半剂量venetoclax联合阿扎胞苷治疗中国急性髓系白血病患者的安全性和有效性：一项真实世界的单中心研究。

急性髓性白血病（AML）在老年或医学上不适合的患者中预后较差，对于不适合强化化疗的患者，中位总生存期（OS）仅为7-8个月。虽然venetoclax （VEN）联合阿扎胞苷（AZA）已成为一种标准治疗方法，但实际证据表明，标准剂量为400 mg/天时，亚洲患者的VEN暴露率和毒性更高。本回顾性研究旨在评估减少剂量方案（VEN 200 mg/天+ AZA）对不适合强化治疗的中国体弱/老年AML患者的疗效和安全性。我们分析了2020年5月- 2024年5月在浙江大学医院治疗的14例患者（13例新诊断，1例复发，中位年龄71.5岁）。所有患者ECOG状态≥3（64.3%）或合并症（71.4%），根据ELN 2022标准，57.1%为不良风险。治疗包括AZA （75 mg/m2，第1-7天）和VEN （200 mg/天，第1-28天，不含CYP3A4诱导剂）。对治疗的反应通过骨髓活检进行最小残留病（MRD）评估。毒性按照CTCAE v5.0分级。使用Kaplan-Meier和描述性统计分析存活和低谷VEN浓度。所有患者（100%）达到CR/CRi，中位MRD阴性时间为1.45个月。未达到中位生存期（> 24.6个月），2年生存期和EFS率分别为61.5%和53.8%。不良风险患者（42.9%）超过21.8个月的生存率为50.0%。波谷VEN浓度（中位数487.7 ng/mL）超过治疗阈值（~ 500 ng/mL），证实充分暴露。与历史全剂量数据相比，血液学毒性降低：≥3级血小板减少（21.4%比24-89.5%），发热性中性粒细胞减少（35.7%比42.9-78.9%）和贫血（50.0%比70-100%）。没有发生VEN剂量改变、肿瘤溶解综合征或60天死亡率。半剂量vin - aza方案（200mg /天）在中国体弱AML患者中显示出前所未有的疗效（100% CR/CRi，中位OS > 24.6个月）和良好的安全性。降低毒性而不影响疗效支持其在该人群中使用，可能是由于在亚洲患者中优化了药代动力学。这些发现对标准VEN剂量的必要性提出了挑战，并强调了200mg /天对于这一人群来说是一个可行的、潜在的优越策略。
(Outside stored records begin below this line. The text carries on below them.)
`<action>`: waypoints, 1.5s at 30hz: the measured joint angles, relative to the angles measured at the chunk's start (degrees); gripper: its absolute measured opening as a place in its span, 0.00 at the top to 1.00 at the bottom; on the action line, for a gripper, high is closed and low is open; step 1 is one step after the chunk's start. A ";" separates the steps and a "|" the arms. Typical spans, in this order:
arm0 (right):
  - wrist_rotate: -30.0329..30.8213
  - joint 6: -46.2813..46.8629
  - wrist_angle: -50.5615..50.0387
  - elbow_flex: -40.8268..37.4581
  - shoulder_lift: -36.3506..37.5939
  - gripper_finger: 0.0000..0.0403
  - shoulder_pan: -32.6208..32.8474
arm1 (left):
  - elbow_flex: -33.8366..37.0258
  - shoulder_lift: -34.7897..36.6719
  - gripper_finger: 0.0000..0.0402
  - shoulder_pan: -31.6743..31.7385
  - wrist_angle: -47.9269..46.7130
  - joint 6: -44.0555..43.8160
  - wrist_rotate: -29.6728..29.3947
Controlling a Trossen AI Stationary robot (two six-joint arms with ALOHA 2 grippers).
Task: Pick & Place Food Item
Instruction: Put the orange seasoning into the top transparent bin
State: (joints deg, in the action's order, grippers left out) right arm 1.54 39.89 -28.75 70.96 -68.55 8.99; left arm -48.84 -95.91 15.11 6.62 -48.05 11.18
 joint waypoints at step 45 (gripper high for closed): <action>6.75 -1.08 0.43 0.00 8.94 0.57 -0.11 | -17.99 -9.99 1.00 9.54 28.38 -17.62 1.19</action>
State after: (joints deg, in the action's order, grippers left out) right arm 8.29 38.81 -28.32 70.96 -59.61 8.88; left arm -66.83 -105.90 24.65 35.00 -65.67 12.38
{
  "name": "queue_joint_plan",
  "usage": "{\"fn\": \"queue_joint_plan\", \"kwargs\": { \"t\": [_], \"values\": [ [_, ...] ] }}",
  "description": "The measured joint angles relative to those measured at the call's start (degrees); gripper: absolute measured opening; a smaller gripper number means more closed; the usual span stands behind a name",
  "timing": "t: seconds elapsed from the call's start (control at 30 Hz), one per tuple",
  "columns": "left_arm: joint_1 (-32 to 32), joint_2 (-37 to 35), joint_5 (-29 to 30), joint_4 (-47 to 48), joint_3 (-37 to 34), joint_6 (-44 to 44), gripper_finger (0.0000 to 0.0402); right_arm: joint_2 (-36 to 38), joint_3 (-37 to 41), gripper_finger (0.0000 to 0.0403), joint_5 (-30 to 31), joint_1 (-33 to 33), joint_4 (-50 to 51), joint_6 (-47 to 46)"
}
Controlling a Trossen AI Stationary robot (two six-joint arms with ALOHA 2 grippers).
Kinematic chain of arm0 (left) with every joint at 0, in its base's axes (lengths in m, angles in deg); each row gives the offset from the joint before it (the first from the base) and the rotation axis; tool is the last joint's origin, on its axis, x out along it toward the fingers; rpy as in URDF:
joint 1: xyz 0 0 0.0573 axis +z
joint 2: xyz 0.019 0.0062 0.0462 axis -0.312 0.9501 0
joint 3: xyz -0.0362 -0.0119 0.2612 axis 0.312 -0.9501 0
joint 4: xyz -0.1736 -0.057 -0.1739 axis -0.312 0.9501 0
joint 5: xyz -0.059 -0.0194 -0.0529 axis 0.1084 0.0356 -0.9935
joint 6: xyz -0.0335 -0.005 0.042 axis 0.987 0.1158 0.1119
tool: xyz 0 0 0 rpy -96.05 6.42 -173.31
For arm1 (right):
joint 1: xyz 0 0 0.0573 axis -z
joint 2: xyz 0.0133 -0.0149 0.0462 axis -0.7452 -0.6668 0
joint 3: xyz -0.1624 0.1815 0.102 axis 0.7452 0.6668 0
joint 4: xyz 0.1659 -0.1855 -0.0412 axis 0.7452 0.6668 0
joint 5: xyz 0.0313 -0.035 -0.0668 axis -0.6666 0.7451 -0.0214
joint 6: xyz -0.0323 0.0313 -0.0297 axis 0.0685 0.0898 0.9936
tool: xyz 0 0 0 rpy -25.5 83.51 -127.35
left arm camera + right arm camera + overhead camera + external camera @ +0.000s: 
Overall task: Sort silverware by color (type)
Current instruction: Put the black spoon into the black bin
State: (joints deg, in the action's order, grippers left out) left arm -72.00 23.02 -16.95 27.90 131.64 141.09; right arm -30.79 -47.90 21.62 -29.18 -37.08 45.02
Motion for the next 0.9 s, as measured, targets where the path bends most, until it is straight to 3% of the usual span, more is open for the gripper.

本文章由计算机程序翻译，如有差异，请以英文原文为准。

求助全文

约1分钟内获得全文求助全文

来源期刊

Investigational New Drugs 医学-药学

CiteScore

7.60

自引率

0.00%

发文量

121

审稿时长

1 months

期刊介绍： The development of new anticancer agents is one of the most rapidly changing aspects of cancer research. Investigational New Drugs provides a forum for the rapid dissemination of information on new anticancer agents. The papers published are of interest to the medical chemist, toxicologist, pharmacist, pharmacologist, biostatistician and clinical oncologist. Investigational New Drugs provides the fastest possible publication of new discoveries and results for the whole community of scientists developing anticancer agents.